Furthermore, throughout the first year of Morsi’s rule, the attacks by the opposition media on the MB rule has not only been ceaseless but in many cases vulgar. Meanwhile, the judiciary, led by the Mubarak-era Supreme Constitutional Court, reversed most attempts to build the country’s democratic institutions. They ruled as unconstitutional the elections of the parliament and subsequently dissolved the body on technical grounds. They ruled against the new election laws that would have paved the way for new parliamentary elections. They ruled against the appointment of the General Prosecutor and demanded the return of the corrupt Mubarak appointee who was dismissed by Morsi last November. The courts are even now looking into a lawsuit by Shafiq challenging the election and legitimacy of Morsi, a year after becoming a president. Adding insult to injury, the judiciary has either declared innocent or overturned the convictions of all senior officials of the Mubarak regime including Mubarak and his sons. Even low level security officials with overwhelming evidence against them of killing and torturing protesters have been released prompting Zakaria Abdul-Aziz, an independent and respected former judge who stood against Mubarak for many years, to say that 90 percent of Egypt’s judges are acting to overturn the gains of the revolution.

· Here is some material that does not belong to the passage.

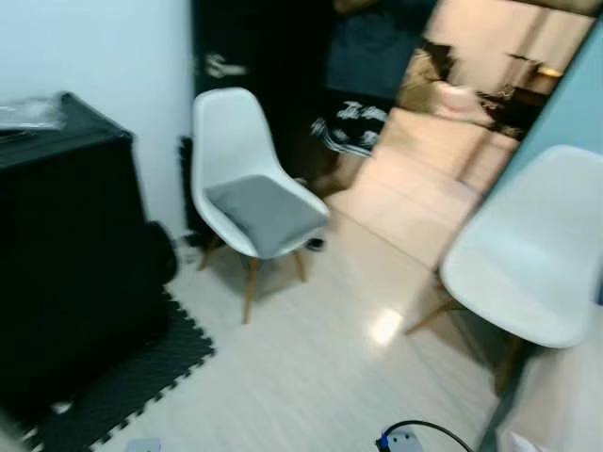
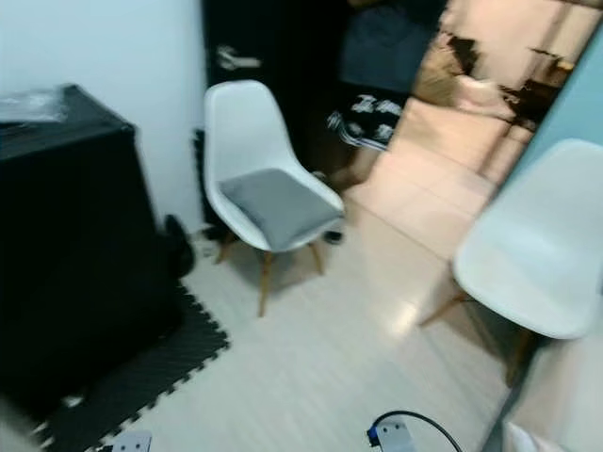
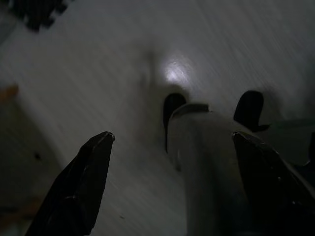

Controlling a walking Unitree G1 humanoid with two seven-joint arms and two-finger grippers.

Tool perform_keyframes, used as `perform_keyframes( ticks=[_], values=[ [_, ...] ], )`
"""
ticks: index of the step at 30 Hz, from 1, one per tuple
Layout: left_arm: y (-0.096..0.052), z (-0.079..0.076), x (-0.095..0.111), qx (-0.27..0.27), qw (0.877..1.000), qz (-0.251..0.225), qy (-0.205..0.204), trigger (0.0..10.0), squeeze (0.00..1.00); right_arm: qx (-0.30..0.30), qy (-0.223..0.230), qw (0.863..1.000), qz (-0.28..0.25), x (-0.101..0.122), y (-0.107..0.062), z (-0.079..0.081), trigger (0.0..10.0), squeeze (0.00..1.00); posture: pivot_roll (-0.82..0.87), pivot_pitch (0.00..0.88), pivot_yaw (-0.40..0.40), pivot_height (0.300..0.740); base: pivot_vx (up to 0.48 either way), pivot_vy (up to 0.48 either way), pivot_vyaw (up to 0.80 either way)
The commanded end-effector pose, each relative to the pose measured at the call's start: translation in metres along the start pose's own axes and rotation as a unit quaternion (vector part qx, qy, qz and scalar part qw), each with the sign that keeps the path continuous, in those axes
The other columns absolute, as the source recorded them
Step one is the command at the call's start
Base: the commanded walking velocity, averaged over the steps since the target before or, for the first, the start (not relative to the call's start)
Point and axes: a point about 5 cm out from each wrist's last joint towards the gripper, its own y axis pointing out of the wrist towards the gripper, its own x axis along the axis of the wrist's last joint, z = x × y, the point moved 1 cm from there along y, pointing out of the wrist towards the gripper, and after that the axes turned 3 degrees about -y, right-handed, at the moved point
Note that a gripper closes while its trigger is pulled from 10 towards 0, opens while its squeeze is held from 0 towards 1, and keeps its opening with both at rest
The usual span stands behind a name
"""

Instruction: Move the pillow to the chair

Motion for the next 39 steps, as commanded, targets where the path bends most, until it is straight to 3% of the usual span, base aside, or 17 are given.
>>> perform_keyframes(
  ticks=[1, 27, 39],
  values=[
    [-0.001, -0.008, -0.009, -0.011, 1.000, 0.020, 0.011, 10.0, 0.00, -0.007, -0.005, 1.000, -0.004, 0.002, -0.001, -0.005, 10.0, 0.00, 0.21, 0.000, -0.138, 0.740, 0.000, 0.000, -0.77],
    [-0.001, -0.009, -0.007, -0.016, 1.000, 0.015, 0.017, 10.0, 0.00, -0.008, 0.015, 0.999, -0.029, 0.012, 0.000, -0.001, 10.0, 0.00, 0.20, 0.000, -0.126, 0.740, 0.000, 0.000, -0.76],
    [0.000, -0.014, -0.005, -0.020, 1.000, 0.013, 0.015, 10.0, 0.00, 0.043, 0.023, 0.998, -0.049, 0.017, 0.000, 0.012, 10.0, 0.00, 0.20, 0.000, -0.137, 0.740, 0.000, 0.000, -0.76]
  ],
)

By this April, the country was at an impasse. The ruling party continued to demonstrate its unwillingness to share power or be magnanimous to its rivals for the sake of national unity and building consensus. Its main plan has been centered on winning the next parliamentary elections to consolidate its control and enable it to form the next government. Its central economic program is to finalize the IMF loan in order to secure more loans and capital from wealthy countries for investments and plugging the budget hole. It did not take seriously the opposition groups arguing that they were elitist and lacked popular depth and support.
On the other hand, the fractious opposition seemed not only divided but also devoid of real alternatives. What united them was their utter hatred and enmity towards the Islamists in general and the MB in particular. Some leaders such as ElBaradei and Mousa called on foreign powers, including the US, to take sides in the internal struggle and condemn the Morsi government. Others such as Sabbahi and Shafiq openly called on the military to overthrow the elected president and take over. Consequently, the public was further alienated and disgusted as its economic livelihood was squeezed and the country’s infrastructure was crumbling. Meanwhile, the head of the military appointed by Morsi last August, Gen. Abdel Fattah El-Sisi, publicly stated that the military would no longer be engaged in politics and dismissed all calls to topple Morsi. After more than twenty-five failed attempts in less than six months to mobilize the public against the MB, the opposition proved to be weak, divided, and in disarray.
Tamarrud vs. Tajarrud
Meanwhile, a new group called Tamarrud or Rebellion led by several revolutionary youth groups gained momentum when they declared at the end of April a new movement to depose Morsi and challenge his legitimacy. On April 28, Tamarrud announced that they would collect 15 million signatures from registered voters demanding early presidential elections on June 30, the first anniversary of Morsi’s inauguration. Within weeks, most secular and youth groups as well as the fulool embraced this central message. At least fourteen private satellite channels started a vast propaganda campaign and mobilization efforts promoting the day as a second revolution to cleanse the country from the MB rule. By mid-June Tamarrud’s co-founder and spokesman Mahmoud Badr announced that the movement has collected more than 15 million signatures which represented a million more people than those who voted for Morsi in the presidential elections.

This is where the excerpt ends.